→ PROBLEM REQUIREMENTS:
The word "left" marks the lines to report; pull each of them from the listing.

BEGIN RECORDED INFORMATION

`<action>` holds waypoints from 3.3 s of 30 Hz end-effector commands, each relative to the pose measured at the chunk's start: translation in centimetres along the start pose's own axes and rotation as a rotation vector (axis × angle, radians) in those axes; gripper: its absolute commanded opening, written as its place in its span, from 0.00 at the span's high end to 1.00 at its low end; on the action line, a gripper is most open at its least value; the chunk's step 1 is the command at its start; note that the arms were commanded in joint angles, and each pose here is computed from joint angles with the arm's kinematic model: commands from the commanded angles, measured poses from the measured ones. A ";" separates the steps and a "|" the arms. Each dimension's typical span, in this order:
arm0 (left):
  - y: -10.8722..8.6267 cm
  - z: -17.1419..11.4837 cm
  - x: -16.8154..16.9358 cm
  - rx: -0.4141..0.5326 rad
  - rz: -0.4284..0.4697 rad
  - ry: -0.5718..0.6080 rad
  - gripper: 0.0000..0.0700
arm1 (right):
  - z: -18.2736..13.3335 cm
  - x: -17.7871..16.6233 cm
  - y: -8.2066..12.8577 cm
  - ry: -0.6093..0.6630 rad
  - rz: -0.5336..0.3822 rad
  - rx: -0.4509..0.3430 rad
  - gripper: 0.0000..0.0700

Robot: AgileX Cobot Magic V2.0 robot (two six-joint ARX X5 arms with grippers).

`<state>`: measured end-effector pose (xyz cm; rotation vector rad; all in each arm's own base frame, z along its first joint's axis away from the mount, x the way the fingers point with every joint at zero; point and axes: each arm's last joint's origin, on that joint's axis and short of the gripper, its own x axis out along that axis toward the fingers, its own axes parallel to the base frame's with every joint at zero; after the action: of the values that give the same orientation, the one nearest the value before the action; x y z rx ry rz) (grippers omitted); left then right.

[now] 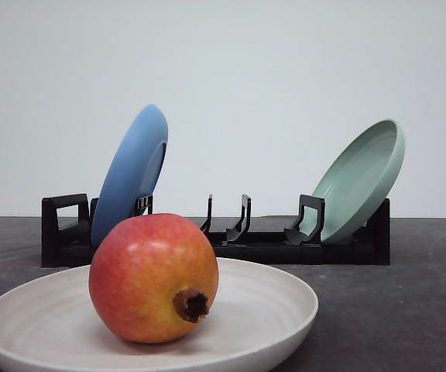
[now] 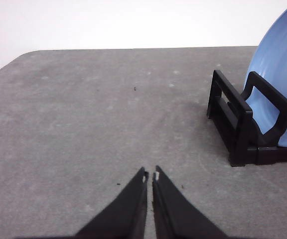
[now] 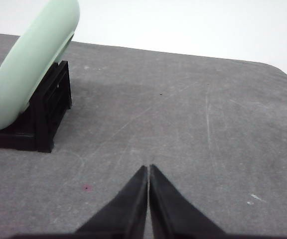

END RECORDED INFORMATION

→ EXERCISE RESPONSE:
arm0 (left):
`<state>`: measured end-effector pose (xyz cm; rotation vector rad; all in each arm's own base frame, z along its first joint's axis away from the mount, x the way the fingers point with every joint at zero; point and axes: each arm's last joint's origin, on that joint's axis and short of the gripper, its own x axis out along that axis toward the fingers, its own axes parallel to the base frame's with every joint at zero; after the action: of the values that give the same orientation, the one nearest the value before the action; x y z rx ry rz) (grippers omitted); left then right.

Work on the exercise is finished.